[
https://issues.apache.org/jira/browse/SOLR-89?page=com.atlassian.jira.plugin.system.issuetabpanels:all-tabpanel
]
Hoss Man resolved SOLR-89.
--------------------------
Resolution: Fixed
patch commited with a a few small javadoc tweaks and a bit of whitesapce added
to one of hte example docs to illustrate PatternReplaceFilter's effects.
> new TokenFilters for whitespace trimming and pattern replacing
> --------------------------------------------------------------
>
> Key: SOLR-89
> URL: https://issues.apache.org/jira/browse/SOLR-89
> Project: Solr
> Issue Type: New Feature
> Reporter: Hoss Man
> Assigned To: Hoss Man
> Attachments: pattern-and-trim-filters.patch
>
>
> (note: lumping these in a single issue since i did them both at the same time)

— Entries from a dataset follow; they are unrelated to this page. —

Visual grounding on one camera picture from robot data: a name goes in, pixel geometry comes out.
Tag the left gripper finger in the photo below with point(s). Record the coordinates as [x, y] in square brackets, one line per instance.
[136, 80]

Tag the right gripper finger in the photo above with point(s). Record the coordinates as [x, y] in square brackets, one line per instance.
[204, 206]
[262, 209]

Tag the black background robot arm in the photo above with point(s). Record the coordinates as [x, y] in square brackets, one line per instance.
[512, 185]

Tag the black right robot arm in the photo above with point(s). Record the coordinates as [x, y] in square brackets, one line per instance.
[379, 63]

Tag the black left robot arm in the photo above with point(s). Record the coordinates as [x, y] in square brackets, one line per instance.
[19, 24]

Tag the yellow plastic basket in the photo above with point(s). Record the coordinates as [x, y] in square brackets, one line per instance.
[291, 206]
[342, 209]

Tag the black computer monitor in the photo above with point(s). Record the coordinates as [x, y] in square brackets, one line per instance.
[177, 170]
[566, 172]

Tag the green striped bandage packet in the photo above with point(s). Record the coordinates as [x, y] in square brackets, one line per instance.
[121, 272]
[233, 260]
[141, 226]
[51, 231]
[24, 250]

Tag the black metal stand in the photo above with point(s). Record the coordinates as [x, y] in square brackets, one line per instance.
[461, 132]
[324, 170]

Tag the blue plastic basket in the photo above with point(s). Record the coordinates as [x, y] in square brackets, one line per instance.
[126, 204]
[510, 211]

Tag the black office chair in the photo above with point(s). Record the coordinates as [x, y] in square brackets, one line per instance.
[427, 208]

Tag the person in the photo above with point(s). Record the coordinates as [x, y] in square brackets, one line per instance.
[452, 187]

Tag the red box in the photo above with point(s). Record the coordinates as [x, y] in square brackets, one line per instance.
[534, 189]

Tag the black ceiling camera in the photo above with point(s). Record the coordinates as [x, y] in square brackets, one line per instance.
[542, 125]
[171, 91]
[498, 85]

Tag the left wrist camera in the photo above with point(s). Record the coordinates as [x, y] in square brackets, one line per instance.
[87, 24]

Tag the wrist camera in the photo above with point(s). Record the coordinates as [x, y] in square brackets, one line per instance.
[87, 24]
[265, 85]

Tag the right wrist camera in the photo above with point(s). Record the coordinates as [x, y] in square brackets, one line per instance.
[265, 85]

> More then one person has asekd me recently about how they can configure
> strings which:
> a) sort case insensitively
> B) ignore leading (and trailing although it's not as big of an issue)
> whitespace
> c ) ignore certain characters anywhere in the string (ie: strip
> punctuation)
> The first can be solved already using the KeywordTokenizer in conjunction
> with the LowerCaseFilter. I've written a TrimFilter and PatternReplaceFilter
> to address the later two. (Strictly speaking, TrimFilter isn't needed since
> you cna make a pattern thta matches leading or trailing whitespace, but for
> people who are only interested in the whitespace issue, i'm sure
> String.trim() is more efficient the a regex)
> An example of how they can be used...
> <!-- This is an example of using the KeywordTokenizer along
> With various TokenFilterFactories to produce a sortable field
> that does not include some properties of the source text
> -->
> <fieldtype name="alphaOnlySort" class="solr.TextField"
> sortMissingLast="true" omitNorms="true">
> <analyzer>
> <!-- KeywordTokenizer does no actual tokenizing, so the entire
> input string is preserved as a single token
> -->
> <tokenizer class="solr.KeywordTokenizerFactory"/>
> <!-- The LowerCase TokenFilter does what you expect, which can be
> when you want your sorting to be case insensitive
> -->
> <filter class="solr.LowerCaseFilterFactory" />
> <!-- The TrimFilter removes any leading or trailing whitespace -->
> <filter class="solr.TrimFilterFactory" />
> <!-- The PatternReplaceFilter gives you the flexibility to use
> Java Regular expression to replace any sequence of characters
> matching a pattern with an arbitrary replacement string,
> which may include back refrences to portions of the orriginal
> string matched by the pattern.
>
> See the Java Regular Expression documentation for more
> infomation on pattern and replacement string syntax.
>
>
> http://java.sun.com/j2se/1.5.0/docs/api/java/util/regex/package-summary.html
> -->
> <filter class="solr.PatternReplaceFilterFactory"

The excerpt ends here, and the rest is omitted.